■ PROBLEM DESCRIPTION
What is needed is every line of the data that includes the word "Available". Please copy each one.

■ DATA FOR REVIEW
-- Opening Marker --

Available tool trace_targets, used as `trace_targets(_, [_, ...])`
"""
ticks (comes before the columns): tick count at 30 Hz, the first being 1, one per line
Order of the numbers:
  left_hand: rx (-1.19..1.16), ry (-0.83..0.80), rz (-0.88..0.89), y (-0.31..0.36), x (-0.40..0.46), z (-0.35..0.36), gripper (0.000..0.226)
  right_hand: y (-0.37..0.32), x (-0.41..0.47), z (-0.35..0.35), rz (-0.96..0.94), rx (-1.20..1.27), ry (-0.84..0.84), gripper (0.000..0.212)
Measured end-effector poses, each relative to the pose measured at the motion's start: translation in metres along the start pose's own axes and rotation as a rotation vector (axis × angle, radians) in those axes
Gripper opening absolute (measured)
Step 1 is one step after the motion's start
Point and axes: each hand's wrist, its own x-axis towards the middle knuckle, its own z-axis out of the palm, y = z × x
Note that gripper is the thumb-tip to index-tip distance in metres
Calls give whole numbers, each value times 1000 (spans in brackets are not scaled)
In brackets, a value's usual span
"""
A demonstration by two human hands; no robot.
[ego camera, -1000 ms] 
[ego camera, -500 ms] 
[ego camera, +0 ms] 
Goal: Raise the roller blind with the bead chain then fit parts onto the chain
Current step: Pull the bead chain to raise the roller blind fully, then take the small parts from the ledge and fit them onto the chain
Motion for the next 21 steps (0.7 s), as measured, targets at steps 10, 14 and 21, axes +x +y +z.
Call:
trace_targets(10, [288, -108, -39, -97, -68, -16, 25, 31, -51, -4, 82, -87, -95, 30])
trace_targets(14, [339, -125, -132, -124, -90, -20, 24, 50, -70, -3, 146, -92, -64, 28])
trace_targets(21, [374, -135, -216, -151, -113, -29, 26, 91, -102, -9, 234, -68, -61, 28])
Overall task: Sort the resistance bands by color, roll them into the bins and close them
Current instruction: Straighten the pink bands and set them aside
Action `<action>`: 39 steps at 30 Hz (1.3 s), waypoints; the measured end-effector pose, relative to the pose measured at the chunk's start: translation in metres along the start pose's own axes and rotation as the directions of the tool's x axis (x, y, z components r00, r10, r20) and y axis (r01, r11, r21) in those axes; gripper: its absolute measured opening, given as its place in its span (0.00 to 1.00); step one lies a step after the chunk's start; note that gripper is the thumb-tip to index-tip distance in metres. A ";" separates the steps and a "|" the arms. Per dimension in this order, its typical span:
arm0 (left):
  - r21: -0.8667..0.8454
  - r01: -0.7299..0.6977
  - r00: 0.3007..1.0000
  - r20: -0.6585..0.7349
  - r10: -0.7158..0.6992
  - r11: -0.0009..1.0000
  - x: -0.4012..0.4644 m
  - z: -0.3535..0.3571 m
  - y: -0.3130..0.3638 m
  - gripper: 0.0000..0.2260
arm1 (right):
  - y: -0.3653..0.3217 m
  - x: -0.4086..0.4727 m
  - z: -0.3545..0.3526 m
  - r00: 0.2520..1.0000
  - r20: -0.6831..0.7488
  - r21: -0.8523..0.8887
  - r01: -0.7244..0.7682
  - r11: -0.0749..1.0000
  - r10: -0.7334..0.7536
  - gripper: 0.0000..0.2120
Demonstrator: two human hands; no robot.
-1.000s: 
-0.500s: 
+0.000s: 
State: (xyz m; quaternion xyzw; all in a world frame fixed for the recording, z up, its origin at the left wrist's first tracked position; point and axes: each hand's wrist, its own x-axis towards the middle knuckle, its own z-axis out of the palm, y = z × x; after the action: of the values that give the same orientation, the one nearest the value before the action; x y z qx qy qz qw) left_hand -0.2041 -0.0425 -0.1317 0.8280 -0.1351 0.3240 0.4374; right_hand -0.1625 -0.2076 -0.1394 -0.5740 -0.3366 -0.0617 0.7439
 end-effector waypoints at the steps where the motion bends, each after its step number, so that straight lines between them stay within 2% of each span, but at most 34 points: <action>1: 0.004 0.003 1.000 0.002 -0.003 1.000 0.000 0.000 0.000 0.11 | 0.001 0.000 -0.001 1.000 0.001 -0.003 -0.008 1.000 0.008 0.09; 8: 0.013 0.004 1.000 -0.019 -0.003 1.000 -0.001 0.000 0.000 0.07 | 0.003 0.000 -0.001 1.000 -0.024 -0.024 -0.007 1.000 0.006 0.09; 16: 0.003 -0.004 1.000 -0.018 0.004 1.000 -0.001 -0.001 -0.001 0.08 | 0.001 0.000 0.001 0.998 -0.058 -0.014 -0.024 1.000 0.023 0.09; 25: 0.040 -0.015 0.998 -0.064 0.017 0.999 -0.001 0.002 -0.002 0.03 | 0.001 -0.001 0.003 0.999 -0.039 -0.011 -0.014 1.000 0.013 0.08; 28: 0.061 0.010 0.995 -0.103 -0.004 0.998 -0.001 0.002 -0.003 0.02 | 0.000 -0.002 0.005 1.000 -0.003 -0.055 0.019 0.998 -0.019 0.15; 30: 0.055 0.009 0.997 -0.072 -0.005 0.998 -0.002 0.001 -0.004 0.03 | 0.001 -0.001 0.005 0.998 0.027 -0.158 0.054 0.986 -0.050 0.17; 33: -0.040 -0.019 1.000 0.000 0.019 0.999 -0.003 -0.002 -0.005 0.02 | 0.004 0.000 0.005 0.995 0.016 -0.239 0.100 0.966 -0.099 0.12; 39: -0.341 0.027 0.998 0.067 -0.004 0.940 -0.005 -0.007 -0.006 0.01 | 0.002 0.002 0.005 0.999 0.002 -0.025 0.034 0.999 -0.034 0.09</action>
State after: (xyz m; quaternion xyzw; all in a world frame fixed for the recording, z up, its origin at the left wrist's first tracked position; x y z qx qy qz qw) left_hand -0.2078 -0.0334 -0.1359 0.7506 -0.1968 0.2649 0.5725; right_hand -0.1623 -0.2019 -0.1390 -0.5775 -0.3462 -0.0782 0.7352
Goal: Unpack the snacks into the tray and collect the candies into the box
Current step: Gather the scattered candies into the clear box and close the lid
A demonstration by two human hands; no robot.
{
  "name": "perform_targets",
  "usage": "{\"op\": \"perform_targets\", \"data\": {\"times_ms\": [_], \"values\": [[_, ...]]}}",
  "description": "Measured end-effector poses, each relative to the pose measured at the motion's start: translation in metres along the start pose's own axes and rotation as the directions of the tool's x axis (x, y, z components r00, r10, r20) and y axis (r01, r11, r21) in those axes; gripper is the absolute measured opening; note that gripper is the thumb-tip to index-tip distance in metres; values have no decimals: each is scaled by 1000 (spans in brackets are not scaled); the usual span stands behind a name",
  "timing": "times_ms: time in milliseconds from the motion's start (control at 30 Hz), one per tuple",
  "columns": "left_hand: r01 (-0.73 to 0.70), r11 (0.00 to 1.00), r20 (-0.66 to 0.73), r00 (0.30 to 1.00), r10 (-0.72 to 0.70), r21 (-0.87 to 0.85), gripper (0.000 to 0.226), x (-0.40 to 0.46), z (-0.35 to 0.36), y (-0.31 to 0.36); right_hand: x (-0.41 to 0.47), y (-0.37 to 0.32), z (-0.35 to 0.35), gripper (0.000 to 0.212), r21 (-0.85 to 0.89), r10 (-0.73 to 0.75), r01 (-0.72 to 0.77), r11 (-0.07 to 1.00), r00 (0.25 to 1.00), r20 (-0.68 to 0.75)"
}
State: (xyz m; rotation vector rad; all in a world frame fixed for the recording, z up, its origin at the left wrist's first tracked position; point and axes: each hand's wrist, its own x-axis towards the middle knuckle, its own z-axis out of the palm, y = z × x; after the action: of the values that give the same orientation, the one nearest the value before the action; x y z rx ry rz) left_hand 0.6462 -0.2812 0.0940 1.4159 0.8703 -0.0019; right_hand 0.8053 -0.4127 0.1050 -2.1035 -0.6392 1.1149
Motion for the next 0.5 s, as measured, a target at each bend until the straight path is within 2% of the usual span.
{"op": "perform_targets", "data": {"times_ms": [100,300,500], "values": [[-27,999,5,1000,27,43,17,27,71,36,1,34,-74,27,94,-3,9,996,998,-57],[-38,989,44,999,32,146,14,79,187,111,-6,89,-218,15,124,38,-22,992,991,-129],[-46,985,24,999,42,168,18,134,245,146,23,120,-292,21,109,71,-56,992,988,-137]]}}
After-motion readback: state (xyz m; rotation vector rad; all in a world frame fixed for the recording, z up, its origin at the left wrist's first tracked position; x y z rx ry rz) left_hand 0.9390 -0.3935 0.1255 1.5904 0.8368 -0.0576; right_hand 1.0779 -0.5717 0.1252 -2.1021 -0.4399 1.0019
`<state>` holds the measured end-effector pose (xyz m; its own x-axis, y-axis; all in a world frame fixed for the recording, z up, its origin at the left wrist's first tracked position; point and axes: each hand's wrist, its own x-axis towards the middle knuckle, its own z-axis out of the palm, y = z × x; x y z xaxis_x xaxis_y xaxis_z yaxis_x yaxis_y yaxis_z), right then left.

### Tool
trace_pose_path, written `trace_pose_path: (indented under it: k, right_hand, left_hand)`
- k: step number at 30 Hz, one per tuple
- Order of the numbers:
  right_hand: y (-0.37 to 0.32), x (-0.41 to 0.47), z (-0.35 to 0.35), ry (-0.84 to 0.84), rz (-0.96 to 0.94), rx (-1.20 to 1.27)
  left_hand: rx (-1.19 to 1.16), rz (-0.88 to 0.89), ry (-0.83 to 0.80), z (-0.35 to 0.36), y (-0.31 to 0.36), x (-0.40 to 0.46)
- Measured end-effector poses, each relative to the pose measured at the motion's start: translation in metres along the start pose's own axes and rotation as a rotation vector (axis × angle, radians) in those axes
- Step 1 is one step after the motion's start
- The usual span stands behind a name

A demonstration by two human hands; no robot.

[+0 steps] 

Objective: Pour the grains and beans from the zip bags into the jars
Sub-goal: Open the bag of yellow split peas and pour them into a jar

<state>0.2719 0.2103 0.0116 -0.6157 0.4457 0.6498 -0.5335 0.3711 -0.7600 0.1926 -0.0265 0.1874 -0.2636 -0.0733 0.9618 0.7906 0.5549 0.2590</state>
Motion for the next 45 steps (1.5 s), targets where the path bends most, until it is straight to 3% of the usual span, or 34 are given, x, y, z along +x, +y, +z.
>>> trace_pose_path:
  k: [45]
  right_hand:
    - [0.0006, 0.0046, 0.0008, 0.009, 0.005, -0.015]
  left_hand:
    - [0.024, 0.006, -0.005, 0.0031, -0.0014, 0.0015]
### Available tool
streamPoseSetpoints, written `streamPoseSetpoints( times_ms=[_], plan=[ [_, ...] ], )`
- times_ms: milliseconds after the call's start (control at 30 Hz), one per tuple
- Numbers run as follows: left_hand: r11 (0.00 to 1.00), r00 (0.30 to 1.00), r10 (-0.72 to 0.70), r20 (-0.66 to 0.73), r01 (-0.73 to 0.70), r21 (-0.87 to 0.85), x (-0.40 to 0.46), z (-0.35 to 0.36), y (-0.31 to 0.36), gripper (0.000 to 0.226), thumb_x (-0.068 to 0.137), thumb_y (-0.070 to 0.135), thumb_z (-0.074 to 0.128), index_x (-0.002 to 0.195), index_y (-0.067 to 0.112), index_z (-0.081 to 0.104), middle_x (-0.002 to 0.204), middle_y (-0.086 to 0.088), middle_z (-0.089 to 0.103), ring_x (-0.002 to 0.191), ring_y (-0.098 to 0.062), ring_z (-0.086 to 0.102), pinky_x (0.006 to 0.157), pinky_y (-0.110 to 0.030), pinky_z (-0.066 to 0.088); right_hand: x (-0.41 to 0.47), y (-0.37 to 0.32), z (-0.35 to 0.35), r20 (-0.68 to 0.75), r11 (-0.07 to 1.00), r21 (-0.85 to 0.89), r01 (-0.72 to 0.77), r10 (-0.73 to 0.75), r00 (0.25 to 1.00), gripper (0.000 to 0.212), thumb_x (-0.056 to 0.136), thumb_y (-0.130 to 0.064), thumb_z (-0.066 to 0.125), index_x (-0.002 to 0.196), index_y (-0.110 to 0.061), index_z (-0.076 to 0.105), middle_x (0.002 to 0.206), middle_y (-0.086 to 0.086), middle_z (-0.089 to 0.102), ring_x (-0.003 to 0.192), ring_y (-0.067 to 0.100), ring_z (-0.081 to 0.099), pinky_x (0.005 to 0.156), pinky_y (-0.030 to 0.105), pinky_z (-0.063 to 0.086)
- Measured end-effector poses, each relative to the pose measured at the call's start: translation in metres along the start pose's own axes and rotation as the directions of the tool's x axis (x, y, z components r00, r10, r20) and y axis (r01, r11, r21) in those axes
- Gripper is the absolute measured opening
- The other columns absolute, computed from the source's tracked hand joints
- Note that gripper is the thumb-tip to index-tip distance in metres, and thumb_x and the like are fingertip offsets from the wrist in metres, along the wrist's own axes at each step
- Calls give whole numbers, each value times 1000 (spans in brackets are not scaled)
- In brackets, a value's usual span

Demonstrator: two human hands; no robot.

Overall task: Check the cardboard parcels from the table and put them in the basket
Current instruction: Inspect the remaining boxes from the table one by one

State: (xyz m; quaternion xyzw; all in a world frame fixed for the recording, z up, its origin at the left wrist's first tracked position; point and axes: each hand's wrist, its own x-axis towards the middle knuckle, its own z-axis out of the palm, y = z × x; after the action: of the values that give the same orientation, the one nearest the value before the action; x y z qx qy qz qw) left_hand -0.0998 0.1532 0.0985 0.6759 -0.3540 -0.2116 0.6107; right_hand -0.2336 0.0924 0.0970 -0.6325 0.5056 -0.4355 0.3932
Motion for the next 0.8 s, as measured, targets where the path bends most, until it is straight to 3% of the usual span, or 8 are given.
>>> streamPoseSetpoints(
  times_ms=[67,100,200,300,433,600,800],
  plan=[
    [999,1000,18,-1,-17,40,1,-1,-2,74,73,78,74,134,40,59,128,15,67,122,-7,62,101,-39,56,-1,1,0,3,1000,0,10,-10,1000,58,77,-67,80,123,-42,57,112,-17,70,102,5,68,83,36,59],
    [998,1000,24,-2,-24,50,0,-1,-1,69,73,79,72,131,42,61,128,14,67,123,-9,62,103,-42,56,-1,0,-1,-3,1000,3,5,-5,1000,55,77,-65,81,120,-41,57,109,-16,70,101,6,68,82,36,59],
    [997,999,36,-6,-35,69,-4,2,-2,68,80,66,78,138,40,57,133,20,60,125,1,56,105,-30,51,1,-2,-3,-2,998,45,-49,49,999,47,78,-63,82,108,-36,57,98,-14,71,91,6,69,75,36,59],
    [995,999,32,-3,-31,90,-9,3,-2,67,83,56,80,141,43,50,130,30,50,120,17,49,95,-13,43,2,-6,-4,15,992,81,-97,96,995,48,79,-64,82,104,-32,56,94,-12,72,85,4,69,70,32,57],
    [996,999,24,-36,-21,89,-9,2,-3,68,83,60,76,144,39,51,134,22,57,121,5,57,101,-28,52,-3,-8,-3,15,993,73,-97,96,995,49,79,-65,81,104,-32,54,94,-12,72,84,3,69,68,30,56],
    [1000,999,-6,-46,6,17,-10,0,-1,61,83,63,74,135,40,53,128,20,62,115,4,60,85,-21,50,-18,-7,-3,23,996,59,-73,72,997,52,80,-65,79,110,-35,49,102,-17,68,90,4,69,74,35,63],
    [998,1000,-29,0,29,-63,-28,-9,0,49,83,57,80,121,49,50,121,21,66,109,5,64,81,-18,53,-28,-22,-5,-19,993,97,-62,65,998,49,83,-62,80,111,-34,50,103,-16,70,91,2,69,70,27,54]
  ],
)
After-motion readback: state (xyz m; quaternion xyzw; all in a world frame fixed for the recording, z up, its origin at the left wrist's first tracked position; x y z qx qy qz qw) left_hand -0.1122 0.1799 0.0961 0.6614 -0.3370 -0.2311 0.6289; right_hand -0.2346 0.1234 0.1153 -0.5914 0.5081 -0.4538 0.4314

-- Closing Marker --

■ OUTPUT FOR THIS TASK
Available tool trace_targets, used as `trace_targets(_, [_, ...])`
### Available tool

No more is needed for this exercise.